Ironically, the bill’s lead sponsor, Sen. John Reagan (R-Deerfield), is a retired International Association of Fire Fighters member. He has been a union member since he was 15 years old, he told LaborPress in an email in February, but now sees unions as “captives of the socialist Democrat Party.” 

National organizations such as the National Right to Work Legal Defense Foundation and Americans for Prosperity had sought to make New Hampshire the first Northeastern state to prohibit what they call “compulsory unionism.” None of the 16 Northeastern and Pacific states have such laws, while all but seven in the rest of the country do. 

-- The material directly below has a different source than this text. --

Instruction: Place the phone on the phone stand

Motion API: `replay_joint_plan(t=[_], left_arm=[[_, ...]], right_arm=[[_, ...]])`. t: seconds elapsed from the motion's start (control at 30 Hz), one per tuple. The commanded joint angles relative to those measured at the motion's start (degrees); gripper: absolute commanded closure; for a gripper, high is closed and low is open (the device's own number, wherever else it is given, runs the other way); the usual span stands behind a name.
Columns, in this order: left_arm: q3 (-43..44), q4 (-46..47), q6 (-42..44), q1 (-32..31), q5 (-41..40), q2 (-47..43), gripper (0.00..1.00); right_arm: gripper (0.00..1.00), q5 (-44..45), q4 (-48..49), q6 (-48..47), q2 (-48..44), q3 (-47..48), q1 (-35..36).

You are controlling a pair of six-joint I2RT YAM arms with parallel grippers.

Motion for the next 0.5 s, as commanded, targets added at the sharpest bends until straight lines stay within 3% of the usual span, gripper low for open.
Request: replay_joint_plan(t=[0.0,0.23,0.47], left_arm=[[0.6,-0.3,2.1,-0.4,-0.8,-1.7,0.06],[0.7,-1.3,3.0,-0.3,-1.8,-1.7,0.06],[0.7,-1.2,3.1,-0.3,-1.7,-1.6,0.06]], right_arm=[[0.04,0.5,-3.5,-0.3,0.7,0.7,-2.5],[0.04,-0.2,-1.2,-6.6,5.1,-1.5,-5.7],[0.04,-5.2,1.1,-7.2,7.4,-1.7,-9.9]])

But they won limited local support, aside from the state Business and Industry Association and Gov. Chris Sununu. At the House Labor Committee’s hearings on the bill in March, all but 10 of the 71 witnesses opposed it. The nearly 2,000 public comments on the measure ran more than 8–1 against it.

“The defeat of this bill was an enormous victory for the thousands of New Hampshire residents who stood up and spoke out,” Mike Smith, president of the New Hampshire Building Trades Coalition, said in a statement. He called the measure “an attempt by large corporate special-interest groups to lower pay and standards for New Hampshire workers.”

“There is a long history in New Hampshire of mutually beneficial negotiated agreements around working conditions, and it serves the New Hampshire economy well,” the AFL-CIO’s Brackett said. “Good riddance to this ridiculous proposal that would only have hurt New Hampshire workers and reduced safety and freedom for workers in nearly every industry.”